Exercise brief:
Where the string "right" occurs in a line of the entries below, copy that line.

________________________

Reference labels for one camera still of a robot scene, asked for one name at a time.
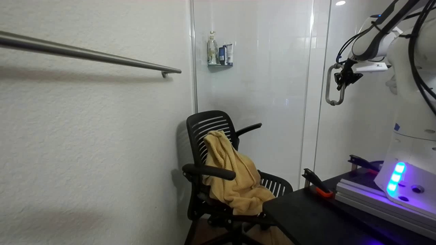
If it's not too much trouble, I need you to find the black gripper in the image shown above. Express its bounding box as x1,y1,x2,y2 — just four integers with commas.
334,59,365,93

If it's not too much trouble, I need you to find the metal loop door handle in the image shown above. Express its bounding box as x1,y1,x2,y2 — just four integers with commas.
324,63,347,108

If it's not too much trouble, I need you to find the white cabinet door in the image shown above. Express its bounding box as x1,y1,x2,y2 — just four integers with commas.
313,0,398,183

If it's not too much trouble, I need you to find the fixed glass shower panel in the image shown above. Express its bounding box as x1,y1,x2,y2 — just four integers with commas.
189,0,316,190

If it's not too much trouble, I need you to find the small glass shower shelf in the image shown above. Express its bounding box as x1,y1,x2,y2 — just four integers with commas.
207,60,234,70

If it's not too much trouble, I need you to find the black purple clamp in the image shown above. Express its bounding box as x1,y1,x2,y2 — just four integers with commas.
347,154,386,175

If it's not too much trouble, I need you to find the black orange clamp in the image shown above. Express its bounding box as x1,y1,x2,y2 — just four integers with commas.
301,168,335,202

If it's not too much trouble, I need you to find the white toiletry tube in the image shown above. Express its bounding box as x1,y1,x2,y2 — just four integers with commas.
223,43,234,66

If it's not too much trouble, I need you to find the blue toiletry box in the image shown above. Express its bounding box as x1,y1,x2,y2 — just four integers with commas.
217,44,228,66

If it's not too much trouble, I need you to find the black mesh office chair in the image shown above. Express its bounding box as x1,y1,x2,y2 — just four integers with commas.
181,109,294,245

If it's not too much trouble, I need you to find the yellow towel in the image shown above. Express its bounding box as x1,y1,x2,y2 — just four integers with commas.
202,130,277,217

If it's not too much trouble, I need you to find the metal towel bar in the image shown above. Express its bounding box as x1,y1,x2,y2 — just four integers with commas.
0,29,183,79

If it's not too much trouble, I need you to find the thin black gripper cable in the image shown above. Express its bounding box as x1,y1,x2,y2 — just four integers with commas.
334,0,413,66

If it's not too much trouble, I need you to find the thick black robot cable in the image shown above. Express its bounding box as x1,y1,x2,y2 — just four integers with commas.
406,0,436,118

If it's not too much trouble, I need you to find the aluminium mounting rail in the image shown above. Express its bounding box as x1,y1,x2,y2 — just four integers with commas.
334,177,436,241

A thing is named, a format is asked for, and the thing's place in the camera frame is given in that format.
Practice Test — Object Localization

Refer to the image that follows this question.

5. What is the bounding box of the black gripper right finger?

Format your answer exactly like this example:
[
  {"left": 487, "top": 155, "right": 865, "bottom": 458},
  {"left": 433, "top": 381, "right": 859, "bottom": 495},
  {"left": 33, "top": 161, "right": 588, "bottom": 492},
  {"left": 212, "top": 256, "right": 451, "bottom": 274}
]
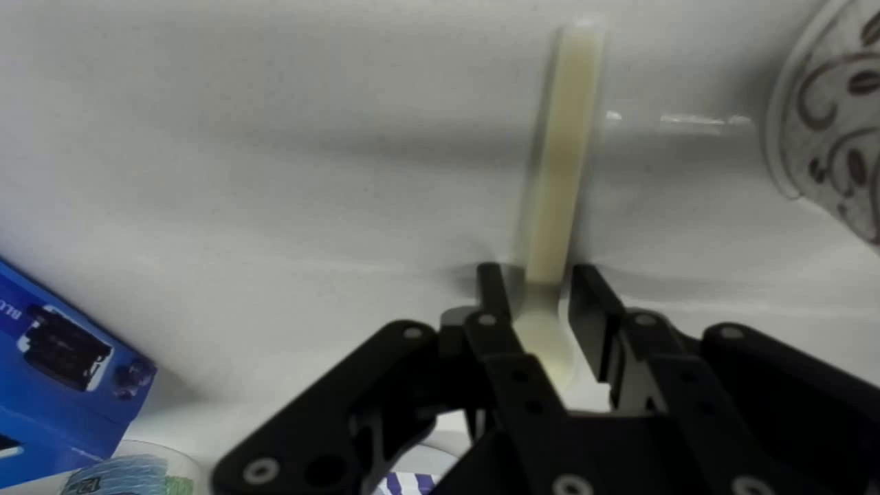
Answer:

________________________

Your solution:
5. What is the bounding box of the black gripper right finger?
  {"left": 487, "top": 155, "right": 865, "bottom": 458},
  {"left": 433, "top": 381, "right": 859, "bottom": 495},
  {"left": 33, "top": 161, "right": 588, "bottom": 492},
  {"left": 212, "top": 256, "right": 451, "bottom": 274}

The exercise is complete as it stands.